Four weeks later, she still has her back pain. She gets a little bit of relief, but it doesn’t last long. She is still waking up. Her mobility, and productivity are again diminished because of her back pain. She has developed some diarrhea, some vomiting, and some abdominal pain. Now folks are worried, imaging is done, and she gets an x-ray done of her spine that shows a mild degenerative disc disease from her years, at this point it’s 10 plus years, of various forms of athletics. On exam her c-reactive proteins are 4.7. Sedimentation rate is 38, and she is B27 positive.
The truth is that we don’t have a good way to prognosticate these patients; 8% will not go on to ankylosis, except for those who have syndesmophytes. Even if they are asymptomatic, if they have syndesmophytes, then the likelihood of having more aggressive structural damage is enhanced.
On the left we have her normal x-ray with no erosions on anchylosis, and on the right, she has bone marrow edema. She brought up a very good point that she’s an athlete, and athletes can develop an MRI that looks just like that, so we now have that conundrum. Is this her mechanical activity, or is this purely inflammatory? I don’t know if there’s any way at this particular point in time to separate those 2.

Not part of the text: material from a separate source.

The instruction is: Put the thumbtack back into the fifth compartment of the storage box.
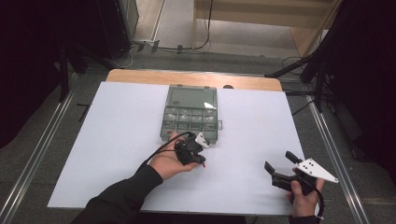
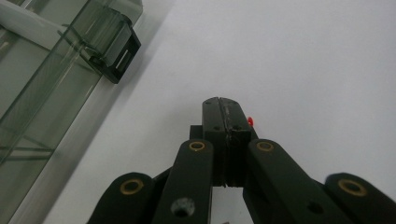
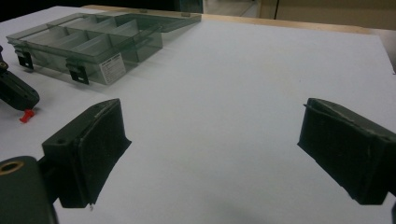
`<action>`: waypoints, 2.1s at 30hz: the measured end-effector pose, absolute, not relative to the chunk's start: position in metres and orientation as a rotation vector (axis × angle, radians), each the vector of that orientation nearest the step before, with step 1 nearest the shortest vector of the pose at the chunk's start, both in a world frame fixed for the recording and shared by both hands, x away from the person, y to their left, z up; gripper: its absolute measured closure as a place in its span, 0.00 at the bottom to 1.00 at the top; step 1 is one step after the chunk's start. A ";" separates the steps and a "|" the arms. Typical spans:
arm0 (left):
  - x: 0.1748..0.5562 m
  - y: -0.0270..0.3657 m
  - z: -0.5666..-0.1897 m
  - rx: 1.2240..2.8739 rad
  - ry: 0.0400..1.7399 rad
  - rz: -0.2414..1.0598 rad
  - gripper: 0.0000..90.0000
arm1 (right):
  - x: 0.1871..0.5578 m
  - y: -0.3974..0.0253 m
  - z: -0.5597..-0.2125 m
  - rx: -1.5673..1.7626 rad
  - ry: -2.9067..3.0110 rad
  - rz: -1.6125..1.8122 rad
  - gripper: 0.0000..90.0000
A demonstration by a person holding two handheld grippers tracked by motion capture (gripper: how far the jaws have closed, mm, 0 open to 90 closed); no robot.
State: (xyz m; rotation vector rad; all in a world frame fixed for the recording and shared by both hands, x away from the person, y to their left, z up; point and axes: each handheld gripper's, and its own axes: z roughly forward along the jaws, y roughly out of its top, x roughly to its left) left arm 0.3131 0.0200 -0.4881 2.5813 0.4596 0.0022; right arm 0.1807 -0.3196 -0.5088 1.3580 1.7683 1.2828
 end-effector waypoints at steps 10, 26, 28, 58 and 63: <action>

I just brought in the 3 that we now have approved for radiographic, and I think we’re all agreed that this is nonradiographic. I don’t think there’s any debate on that, so we have the CX SPAN, prevent, and the COAST X. Two things that I find interesting are the trial designs here. Number 1 is the primary endpoint as is your 52 weeks. That’s what the agency has required. Number 2, there are no prespecified movement for the placebo arm, so as you see patients moving up into whatever the active comparator is throughout the course of the time so when you look at the final output for me sometimes it can be a bit of a mishmash because of where the patients travel.
When they do the data analysis, where they look at the individual patients and how they’ve traveled through you will see the settling of the disease activity burden within the cohorts. That sometimes for me can be more impactful than looking at a bar graph just because of the difference in the way these trials are designed compared to all the others.
That being said we’ve got certolizumab on the top left, PREVENT on the top right, and COAST-X on the bottom. We’ll see CX SPAN which is the first to get the approval for certolizumab: 57% versus 16% at 52 weeks. PREVENT trial results just came out, and it is looking at 2 different ways of administering. We have secukinumab with load secukinumab without load. There are very little difference with the numbers, and the placebo arm compares quite similarly. Then when we look at COAST-X with ixekizumab 80 mg compared to placebo 31% and 13%.
At least we know we now have data that says this is effective. There is an ICD-10 code that is for this treatment. We’ve got data and the safety profiles. I’m not going to belabor this because we looked at this before. There are no difference from the current standings, so we’ve got data, so there’s really nothing that says we need to waddle around in oral, conventional, synthetic disease-modifying anti-rheumatic drug world for an axial predominant disease even if they have proliferative arthritis.